Up to and including the final line, retype each line of the records below, starting with the one that contains "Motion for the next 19".
(INFORMATION GIVEN Opens)
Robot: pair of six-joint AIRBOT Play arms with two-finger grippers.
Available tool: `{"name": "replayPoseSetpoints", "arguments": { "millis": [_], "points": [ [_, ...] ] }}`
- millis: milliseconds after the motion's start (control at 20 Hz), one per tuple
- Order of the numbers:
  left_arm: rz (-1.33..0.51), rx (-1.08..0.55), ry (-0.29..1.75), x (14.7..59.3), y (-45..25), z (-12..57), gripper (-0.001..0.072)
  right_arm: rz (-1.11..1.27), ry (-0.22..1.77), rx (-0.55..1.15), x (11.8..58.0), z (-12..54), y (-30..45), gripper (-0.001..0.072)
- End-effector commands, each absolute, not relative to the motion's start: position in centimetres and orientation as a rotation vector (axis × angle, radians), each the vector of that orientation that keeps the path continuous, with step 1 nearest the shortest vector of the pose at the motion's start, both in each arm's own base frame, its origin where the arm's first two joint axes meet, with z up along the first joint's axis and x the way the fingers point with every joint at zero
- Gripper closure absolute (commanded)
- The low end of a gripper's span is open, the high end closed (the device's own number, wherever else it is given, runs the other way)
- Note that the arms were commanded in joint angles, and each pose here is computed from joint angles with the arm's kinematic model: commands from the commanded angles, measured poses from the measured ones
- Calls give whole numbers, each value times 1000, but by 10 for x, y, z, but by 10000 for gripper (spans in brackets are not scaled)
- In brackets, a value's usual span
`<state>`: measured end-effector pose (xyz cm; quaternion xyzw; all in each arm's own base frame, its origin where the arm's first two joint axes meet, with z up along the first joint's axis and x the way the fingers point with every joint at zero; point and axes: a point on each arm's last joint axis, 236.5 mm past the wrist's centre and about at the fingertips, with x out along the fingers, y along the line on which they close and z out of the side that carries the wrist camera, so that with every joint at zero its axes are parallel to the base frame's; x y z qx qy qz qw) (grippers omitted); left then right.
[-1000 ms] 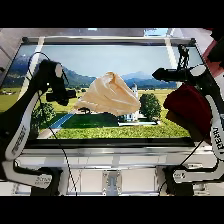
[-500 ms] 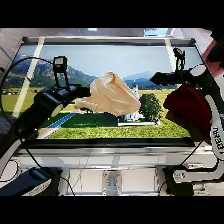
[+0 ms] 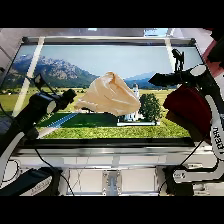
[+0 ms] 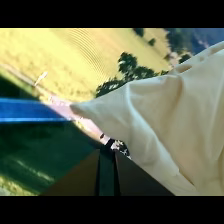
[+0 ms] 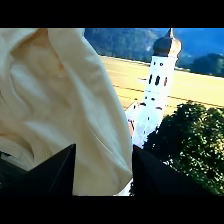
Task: Fold the shirts.
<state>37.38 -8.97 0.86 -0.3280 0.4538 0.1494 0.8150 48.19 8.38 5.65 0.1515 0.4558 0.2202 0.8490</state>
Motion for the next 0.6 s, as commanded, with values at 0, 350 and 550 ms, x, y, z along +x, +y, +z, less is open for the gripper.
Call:
{"name": "replayPoseSetpoints", "arguments": {
  "millis": [0,350,550],
  "points": [
    [448,-1039,1129,346,-109,-33,616,470,958,329,482,58,86,302],
    [457,-1132,1055,374,-113,-60,395,470,959,328,482,58,85,303],
    [343,-1202,1047,397,-139,-75,425,474,965,327,480,58,86,303]
  ]
}}
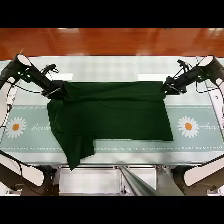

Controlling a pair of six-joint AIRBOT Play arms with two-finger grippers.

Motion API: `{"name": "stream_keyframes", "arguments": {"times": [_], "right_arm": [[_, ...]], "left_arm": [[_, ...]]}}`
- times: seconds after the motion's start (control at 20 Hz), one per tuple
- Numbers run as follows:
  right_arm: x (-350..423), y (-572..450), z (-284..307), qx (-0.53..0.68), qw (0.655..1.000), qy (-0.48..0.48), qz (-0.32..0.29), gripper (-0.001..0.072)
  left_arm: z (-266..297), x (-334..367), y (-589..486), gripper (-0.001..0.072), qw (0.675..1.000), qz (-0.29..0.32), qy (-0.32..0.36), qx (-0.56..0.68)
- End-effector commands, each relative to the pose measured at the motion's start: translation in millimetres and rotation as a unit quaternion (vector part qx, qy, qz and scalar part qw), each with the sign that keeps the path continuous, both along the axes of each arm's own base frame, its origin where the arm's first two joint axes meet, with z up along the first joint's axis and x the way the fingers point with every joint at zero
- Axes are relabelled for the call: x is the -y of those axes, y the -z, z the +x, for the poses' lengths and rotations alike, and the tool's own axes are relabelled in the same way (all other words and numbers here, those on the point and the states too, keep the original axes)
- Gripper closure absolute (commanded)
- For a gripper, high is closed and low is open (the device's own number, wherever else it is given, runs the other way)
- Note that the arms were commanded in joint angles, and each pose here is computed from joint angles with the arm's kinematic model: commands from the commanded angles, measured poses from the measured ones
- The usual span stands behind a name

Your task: Fold the shirts.

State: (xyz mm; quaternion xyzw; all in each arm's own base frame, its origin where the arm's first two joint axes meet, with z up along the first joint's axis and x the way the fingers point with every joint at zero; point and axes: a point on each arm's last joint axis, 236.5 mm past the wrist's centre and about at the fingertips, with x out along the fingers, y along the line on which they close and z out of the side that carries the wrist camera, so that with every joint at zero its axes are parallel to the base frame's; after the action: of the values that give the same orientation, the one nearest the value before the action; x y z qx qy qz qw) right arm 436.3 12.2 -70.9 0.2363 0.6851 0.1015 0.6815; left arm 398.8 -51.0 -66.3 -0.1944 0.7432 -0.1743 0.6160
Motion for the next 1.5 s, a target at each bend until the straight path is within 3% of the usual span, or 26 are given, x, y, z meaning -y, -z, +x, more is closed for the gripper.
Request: {"name": "stream_keyframes", "arguments": {"times": [0.0, 0.15, 0.3, 0.45, 0.6, 0.85, 1.1, 1.45], "right_arm": [[45.8, -21.6, -25.1, -0.026, 0.999, 0.023, -0.039, 0.0300], [94.8, -46.3, -47.5, 0.007, 0.993, 0.096, -0.072, 0.0300], [101.5, -29.1, -88.2, 0.041, 0.982, 0.176, -0.064, 0.0300], [75.3, -5.8, -128.9, 0.061, 0.977, 0.205, -0.016, 0.0300], [44.8, 0.5, -145.3, 0.081, 0.971, 0.222, 0.033, 0.0300], [19.3, -10.4, -153.5, 0.097, 0.971, 0.207, 0.071, 0.0300], [17.6, -14.6, -151.4, 0.103, 0.970, 0.208, 0.076, 0.0300], [13.8, -17.5, -150.8, 0.102, 0.969, 0.209, 0.087, 0.0300]], "left_arm": [[-0.1, -26.5, -17.3, 0.0202, 0.998, 0.052, -0.026, 0.018], [-1.1, -60.5, -39.3, 0.0202, 0.986, 0.091, -0.105, 0.091], [-57.2, -90.8, -30.0, 0.0203, 0.969, 0.097, -0.206, 0.096], [-121.0, -68.7, -14.6, 0.0202, 0.951, 0.004, -0.302, 0.070], [-161.2, -47.7, 3.9, 0.0202, 0.927, -0.032, -0.369, 0.048], [-215.2, -27.3, 31.6, 0.0202, 0.943, -0.015, -0.334, -0.014], [-218.5, -18.3, 34.4, 0.0202, 0.947, -0.015, -0.321, -0.025], [-227.9, 20.6, 60.1, 0.0203, 0.973, -0.003, -0.225, -0.058]]}}
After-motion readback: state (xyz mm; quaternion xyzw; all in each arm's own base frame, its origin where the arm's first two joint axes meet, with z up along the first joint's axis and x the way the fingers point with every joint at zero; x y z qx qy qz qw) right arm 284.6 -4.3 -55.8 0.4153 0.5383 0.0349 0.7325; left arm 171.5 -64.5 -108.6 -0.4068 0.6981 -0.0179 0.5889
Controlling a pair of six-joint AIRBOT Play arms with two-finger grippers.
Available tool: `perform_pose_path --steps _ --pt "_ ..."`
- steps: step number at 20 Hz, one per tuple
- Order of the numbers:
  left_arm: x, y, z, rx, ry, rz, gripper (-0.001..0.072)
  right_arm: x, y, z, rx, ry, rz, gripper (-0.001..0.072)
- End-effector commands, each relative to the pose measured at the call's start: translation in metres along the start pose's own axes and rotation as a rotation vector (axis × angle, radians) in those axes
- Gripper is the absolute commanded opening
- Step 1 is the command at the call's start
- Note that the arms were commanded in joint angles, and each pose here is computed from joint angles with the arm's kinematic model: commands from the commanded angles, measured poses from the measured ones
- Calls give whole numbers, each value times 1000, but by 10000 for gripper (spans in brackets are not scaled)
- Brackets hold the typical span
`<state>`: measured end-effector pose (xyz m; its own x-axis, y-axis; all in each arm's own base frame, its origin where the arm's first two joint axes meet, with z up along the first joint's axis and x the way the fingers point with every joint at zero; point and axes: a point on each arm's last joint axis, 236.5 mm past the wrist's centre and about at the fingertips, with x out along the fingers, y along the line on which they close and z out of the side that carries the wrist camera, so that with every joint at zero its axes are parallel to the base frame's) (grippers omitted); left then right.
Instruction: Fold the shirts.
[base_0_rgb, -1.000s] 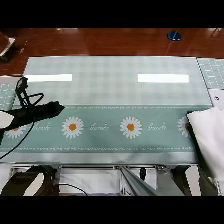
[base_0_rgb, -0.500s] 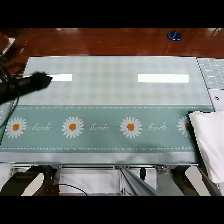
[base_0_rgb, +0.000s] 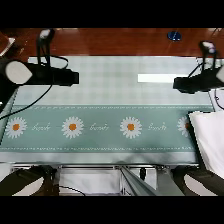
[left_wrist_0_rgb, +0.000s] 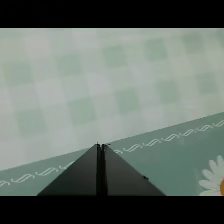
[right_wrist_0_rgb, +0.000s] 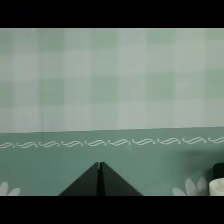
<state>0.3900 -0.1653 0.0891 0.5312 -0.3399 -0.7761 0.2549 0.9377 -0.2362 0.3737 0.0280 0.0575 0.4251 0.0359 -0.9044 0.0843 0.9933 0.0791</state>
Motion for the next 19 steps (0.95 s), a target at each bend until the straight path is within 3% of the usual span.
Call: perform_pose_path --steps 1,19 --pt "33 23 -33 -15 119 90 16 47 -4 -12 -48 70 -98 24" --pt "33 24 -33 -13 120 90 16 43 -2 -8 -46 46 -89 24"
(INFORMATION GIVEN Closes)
TASK SOLUTION:
Motion for the next 19 steps (0.95 s), a target at each bend until the straight path is within 3% of the usual span.
Call: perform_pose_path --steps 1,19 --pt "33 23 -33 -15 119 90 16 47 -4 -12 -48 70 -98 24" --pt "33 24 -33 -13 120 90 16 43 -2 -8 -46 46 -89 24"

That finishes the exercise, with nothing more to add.